# Jessica Alba - stoppt Beauty-OP-Wahnsinn



## Mandalorianer (29 Juni 2010)

Jessica Alba stoppt Beauty-OP-Wahnsinn

Die Vernunft hat doch noch gesiegt. Hollywood-Schönheit Jessica Alba konnte die junge Chinesin Xiaoqing überzeugen, sich nicht in einen wahnsinnigen Schönheits-OP-Marathon zu stürzen. Die 21-Jährige wollte sich für ihren Freund in einen Jessica-Lookalike verwandeln lassen, weil er großer Fan der Schauspielerin ist .

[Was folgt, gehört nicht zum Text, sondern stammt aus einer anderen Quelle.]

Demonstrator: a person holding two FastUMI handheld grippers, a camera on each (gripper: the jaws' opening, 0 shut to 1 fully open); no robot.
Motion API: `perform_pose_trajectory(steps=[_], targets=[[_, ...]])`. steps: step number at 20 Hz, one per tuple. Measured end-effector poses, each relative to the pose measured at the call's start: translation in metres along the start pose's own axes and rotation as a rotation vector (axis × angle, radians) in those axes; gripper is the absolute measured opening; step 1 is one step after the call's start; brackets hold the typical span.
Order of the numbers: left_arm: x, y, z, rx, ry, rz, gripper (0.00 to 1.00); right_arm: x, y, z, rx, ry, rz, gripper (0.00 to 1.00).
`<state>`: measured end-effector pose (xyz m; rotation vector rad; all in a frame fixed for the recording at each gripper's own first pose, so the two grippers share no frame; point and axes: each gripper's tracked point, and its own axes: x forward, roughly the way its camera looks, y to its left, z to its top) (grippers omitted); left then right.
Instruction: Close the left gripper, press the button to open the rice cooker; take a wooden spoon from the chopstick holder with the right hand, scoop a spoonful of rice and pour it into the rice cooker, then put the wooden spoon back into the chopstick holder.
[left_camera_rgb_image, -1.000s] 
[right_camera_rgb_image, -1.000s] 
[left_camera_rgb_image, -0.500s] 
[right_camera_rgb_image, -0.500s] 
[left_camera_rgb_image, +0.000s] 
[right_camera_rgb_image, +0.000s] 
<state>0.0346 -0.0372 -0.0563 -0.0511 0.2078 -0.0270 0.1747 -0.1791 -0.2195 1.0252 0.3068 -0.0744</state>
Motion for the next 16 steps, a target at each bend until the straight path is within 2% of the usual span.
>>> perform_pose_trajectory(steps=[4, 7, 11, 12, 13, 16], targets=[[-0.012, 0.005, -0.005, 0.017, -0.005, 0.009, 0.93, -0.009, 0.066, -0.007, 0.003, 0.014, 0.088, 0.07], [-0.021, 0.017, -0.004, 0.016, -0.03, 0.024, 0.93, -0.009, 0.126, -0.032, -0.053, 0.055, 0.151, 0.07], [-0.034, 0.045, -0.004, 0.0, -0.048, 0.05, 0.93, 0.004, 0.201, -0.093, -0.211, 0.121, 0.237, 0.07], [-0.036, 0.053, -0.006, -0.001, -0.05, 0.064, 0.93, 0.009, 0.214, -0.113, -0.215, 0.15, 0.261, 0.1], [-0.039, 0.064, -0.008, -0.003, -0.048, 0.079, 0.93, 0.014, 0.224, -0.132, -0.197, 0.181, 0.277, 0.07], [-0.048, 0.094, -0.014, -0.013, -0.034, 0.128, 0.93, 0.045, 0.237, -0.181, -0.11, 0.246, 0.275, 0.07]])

Xiaoqing will nun so bleiben, wie es Mutter Natur vorgesehen hat. Sie sagt: „Es ist toll, dass Jessica sich über mich so viele Gedanken gemacht hat. Ihre Worte haben eine wichtige Rolle in meiner Entscheidung gespielt.“ Jessica legte der Chinesin ans Herz, dass man von anderen so geliebt werden sollte, wie man ist. Es ist allerdings nicht bekannt, ob Xiaoqing noch mit ihrem Freund zusammen ist.

*Danke Jessica Du bist Klasse *


----------



## Q (30 Juni 2010)

oh, dank Dir für den Hinweis. Wollte schon Nachbars Lumpi auf Jessicalookalike umoperieren lassen, weil das doggystyle dann besser aussieht  Dann lass ich das besser mal rofl3


----------